Monday, September 01, 2003
A tale of toys, spiders and Transformers
By Dave Jaffe
Someday when your children are grown and gone and you're living alone, probably without heat, open the kids' old toy box where you'll find sentimental treasures rich in family memories that maybe you can unload on Ebay.
On a recent visit to my basement I was astonished at the volume of old toys stored in boxes there.
To be fair, I'm often astonished by what I find in the basement, or even that I have a basement. I rarely go down there because that's where we keep all our spiders.
But after a recent heavy rain I forced myself to check the basement because that's also were we keep our seepage.
"Honey, have you been down here recently?" I asked my wife.
"Yes, Dave. Everyone goes down there, except you. Is there seepage?"
"A little, though not enough to drown the spiders. However, there are several garage sales'-worth of broken and discarded toys."
"Those belong to the boys, Dave."
"Hon, our boys are 19 and 16 years old. Do they really need toys like, for example, what appears to be two-thirds of Hungry, Hungry Hippos?"
"Well, go ahead and throw it out."
"I would, Hon, but the one-third of Hungry, Hungry Hippos that's missing seems to have been replaced by a moist, grayish combination of spiders and seepage. Let's make the boys do it."

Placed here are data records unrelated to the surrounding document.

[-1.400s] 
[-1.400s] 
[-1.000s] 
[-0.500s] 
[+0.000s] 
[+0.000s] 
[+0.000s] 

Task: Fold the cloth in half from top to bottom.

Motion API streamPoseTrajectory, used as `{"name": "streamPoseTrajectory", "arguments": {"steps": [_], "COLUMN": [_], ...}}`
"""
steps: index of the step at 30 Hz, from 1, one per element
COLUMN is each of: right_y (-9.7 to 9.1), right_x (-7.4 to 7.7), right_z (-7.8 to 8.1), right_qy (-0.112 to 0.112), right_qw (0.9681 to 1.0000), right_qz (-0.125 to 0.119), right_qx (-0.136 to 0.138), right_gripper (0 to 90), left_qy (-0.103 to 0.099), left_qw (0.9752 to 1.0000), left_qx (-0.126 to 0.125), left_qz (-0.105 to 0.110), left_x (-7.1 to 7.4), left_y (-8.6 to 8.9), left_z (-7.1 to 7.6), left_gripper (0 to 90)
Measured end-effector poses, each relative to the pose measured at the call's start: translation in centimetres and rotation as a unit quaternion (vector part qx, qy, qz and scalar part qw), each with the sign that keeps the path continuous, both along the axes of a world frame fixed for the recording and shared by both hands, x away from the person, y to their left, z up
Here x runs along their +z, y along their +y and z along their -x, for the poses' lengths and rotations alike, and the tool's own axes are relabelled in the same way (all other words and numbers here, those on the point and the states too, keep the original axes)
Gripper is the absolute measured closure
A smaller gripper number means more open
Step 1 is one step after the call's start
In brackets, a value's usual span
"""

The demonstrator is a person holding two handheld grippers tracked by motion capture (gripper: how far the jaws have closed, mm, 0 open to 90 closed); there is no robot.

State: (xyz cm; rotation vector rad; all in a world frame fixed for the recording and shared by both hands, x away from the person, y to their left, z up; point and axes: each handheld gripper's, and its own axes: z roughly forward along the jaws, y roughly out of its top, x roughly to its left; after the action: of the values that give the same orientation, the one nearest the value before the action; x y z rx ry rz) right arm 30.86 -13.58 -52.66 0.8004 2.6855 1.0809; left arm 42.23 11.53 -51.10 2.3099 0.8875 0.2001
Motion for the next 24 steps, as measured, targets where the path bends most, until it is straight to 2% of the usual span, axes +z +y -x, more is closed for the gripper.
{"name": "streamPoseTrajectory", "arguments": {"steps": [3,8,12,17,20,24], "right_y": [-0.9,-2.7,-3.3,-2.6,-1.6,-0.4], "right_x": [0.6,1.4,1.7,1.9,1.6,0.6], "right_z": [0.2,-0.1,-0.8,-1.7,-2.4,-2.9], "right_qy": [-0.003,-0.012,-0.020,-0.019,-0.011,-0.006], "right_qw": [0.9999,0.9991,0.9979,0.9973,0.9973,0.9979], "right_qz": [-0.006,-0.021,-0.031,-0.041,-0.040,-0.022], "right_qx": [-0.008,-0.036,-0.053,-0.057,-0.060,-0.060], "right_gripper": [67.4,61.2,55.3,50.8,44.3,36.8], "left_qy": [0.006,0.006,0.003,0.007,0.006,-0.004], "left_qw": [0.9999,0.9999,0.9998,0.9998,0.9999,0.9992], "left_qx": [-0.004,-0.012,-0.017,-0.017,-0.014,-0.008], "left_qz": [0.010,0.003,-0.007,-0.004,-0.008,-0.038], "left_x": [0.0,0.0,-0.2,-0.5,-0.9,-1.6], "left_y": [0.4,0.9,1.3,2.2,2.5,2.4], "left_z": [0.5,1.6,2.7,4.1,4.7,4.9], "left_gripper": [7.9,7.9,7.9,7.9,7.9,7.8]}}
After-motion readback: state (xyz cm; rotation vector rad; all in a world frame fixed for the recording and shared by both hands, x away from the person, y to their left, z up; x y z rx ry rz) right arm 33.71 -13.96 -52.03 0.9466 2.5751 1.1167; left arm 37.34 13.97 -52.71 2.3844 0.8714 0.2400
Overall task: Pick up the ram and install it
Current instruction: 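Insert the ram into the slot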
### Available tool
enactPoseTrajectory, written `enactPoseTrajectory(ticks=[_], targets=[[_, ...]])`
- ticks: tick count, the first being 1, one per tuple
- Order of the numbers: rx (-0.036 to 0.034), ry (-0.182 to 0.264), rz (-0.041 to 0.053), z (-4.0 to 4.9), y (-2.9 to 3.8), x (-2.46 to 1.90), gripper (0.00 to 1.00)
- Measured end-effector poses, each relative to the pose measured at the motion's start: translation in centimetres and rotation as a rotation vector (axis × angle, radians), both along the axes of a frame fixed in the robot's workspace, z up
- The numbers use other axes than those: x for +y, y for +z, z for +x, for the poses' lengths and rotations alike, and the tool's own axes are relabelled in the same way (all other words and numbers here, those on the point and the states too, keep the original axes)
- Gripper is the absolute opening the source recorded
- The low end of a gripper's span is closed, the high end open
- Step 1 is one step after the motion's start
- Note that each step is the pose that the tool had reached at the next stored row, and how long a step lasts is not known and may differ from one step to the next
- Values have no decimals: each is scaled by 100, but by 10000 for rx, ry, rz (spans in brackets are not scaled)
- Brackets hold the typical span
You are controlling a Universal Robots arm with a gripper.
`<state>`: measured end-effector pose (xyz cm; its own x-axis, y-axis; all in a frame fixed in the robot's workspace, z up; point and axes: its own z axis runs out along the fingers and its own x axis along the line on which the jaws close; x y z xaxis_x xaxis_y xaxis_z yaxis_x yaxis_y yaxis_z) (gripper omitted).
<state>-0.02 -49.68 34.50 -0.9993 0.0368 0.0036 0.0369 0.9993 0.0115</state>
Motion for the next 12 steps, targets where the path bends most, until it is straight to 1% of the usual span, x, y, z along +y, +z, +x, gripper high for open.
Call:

In fact, cleaning out more than a decade's worth of toys is a project for the entire family, which my sons pointed out by speeding off in our car.
When they returned several days later, covered with tattoos and smelling of cheap rotgut, I called a family meeting in order to discuss reasonable ways to proceed.
"Hon, Russ, Brian, one simple method of cleaning out all those toys—and this is just a thought—is that we flood the basement with a highly corrosive liquid, then seal the room for 10,000 years."
"Dad, enough with the spiders already!"
"Russ is right, Dad. I mean, it's not like they're bees. Filthy, stinging, venom-filled African killer bees. Ack! Makes my skin crawl."
"Yeah, but not like spiders, Brian, with all those arms."
"Dave, Brian, I think we're drifting off topic. Does anyone have a strategy for the cleanup, other than acid?"
"Mom, why don't we just divide the stuff into three piles: Save, toss or donate to charity?"
"That's a good plan, Russ."
I love Russell and greatly respect him. So I'm sure that he'll understand when I say that is, without a doubt, the stupidest cleanup plan I've ever heard. For one thing, it in no way accounts even remotely for the dog situation.
We have two dogs: Feffer, who in dog-age terminology, would be politely referred to as "90,000 years young!" and Oxford, who would be a sullen teenager if dogs were capable of sullen. He is instead feisty. Oxford is going to be the problem.
To be fair, Oxford is a little unclear on the whole "cleanup" concept. He is a small dog with a head that offers very little RAM storage space. Instead, he compartmentalizes his world into "things too high to reach" or "servings at an all-you-can-eat buffet."
Another problem is this three piles nonsense. That is so not-a-homeowner thinking. Homeowners know that only two piles matter: Throw It Out and Throw It Out Right Away, It's Leaking!
And about this giving broken toys to charity. Forgive me for being hard-hearted, but I honestly think charity can do a lot better:
CHARITY: "Well, what did you bring in today? And don't say ‘action figures.' "
DELIVERY DRIVER: "Sorry, chief. Six boxes full."
CHARITY: "Any of them have arms?"
DELIVERY DRIVER: "One guy, sort of. He's kinda melted."
CHARITY: "Great, just great! Well, store them in the basement. Anything else?"
DELIVERY DRIVER: "Just this old Game Boy with 10-year-old batteries still in it."
CHARITY: "Oh hell! Throw it out right away, it's leaking!"
Join us now in the Jaffe basement.
My wife and the boys carry empty cartons and plastic bags for garbage. I am armed with a can of Raid, matches and a squeeze bottle of lighter fluid.
We have been working for 11 hours. One garbage bag is half full. The charity box contains a single board game, and it's leaking. The boys are standing in a pile of toys, playing. Oxford is biding his time.
"Brian, you remember this Transformer guy? He could change from a robot into, like, an ice-cream maker, or something."
"Yeah, but this yellow Power Ranger could kick your Transformer's butt. If only I could find his power shield."
"What's it look like?"
"It looks like what Oxford is chewing on! Dad!"
"Drop it, Oxford. Drop! Good boy! What did he have, boys?"
"Don't know, Dad, but it looks kind of moist and grayish."
"Does it have any arms?"
"Well, at least it's not an action figure."